Sussex Wildlife Trust

An Ocean Oversight                                                               December 2025

By Kerry Williams: Communications Officer – Conservation, Sussex Wildlife Trust

December has a real indoors vibe. Short days, finishing work in the dark and inconsistent weather doesn’t exactly motivate us to get out, even if we know it’s good for us. This poses a challenge for connecting with wildlife, which we know can increase people’s desire to protect the natural world. Despite many species hibernating or migrating, there is still so much to see. To throw yourself in at the deep end, I encourage you this winter to explore our beautiful Sussex coast.

That said, in reviewing my parish magazine articles of this year, I realise I’ve not included any marine species. This is awkward. If our marine team find out they’ll be livid. But also, we work hard to connect people with blue spaces, promote the value and wonder of the ocean and fight for its protection, so how could I have overlooked it?

The marine environment has long since suffered from a lack of attention in the conservation world and beyond. At the risk of sounding like I’m defending myself, in a way it’s understandable. We’re terrestrial mammals, desperately under-resourced for the aquatic. We seek warmth, dryness, a firm foundation underfoot, and can align more easily with perils of the warm-blooded – and things with a face.

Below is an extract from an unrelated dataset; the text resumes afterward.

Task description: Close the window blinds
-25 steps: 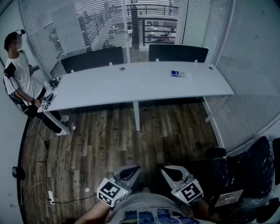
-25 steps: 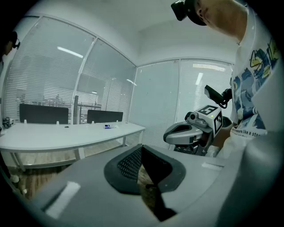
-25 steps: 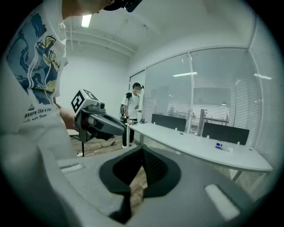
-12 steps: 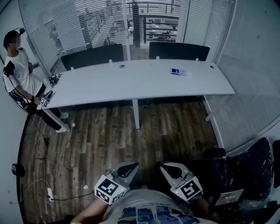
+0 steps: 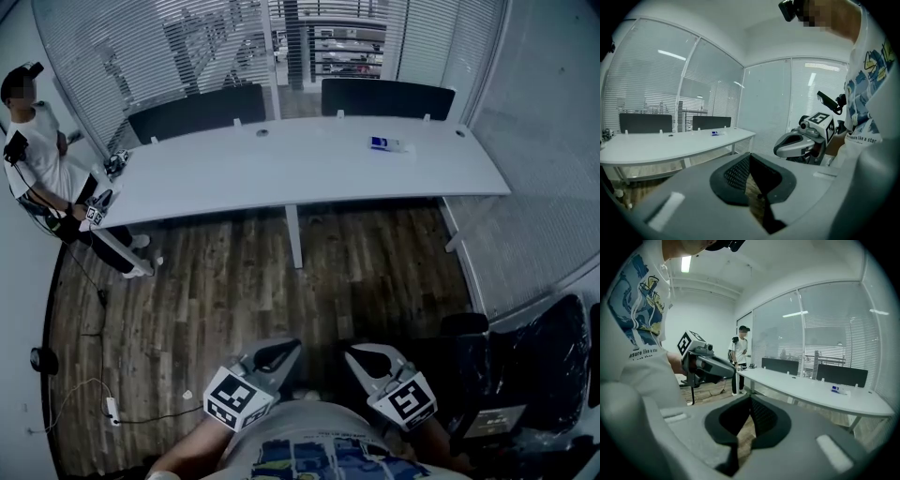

Many of us value coastal connections; beach trips, swimming, travel to warmer waters. But our oceans are not a luxury. They are a lifeline. A critical feature of our ecosystem, which we and all other life on earth could not survive without. Our disconnect with the ocean environment is contributing to its demise, and we must turn it around.

There is something fascinating about the unknown of the big blue, and once you start to investigate, you realise how truly epic it is. Although much is out of sight from land, the diversity of healthy UK waters has such colour and vibrancy, from royal blue Lobsters to 90s-neon Corkwing Wrasse, and other-wordly nudibranchs.

In winter it’s wild. The drama of furious waters, crashing waves and freezing sea-spray. Watching, huddled in layers, a freezing cold nose and the promise of an after winter-walk’s too-hot-yet chips. Heading to the water’s edge for stone-sprinkled sand and shell treasure discoveries. And there’s nothing like a stomp along a windswept beach to galvanise a slumped after-Christmas-dinner bunch.

So, this December, why not skip a shopping trip, dodge the odd social occasion, push that deadline. Instead, head to the sea. And I’ll submit many a marine article in 2026. Promise.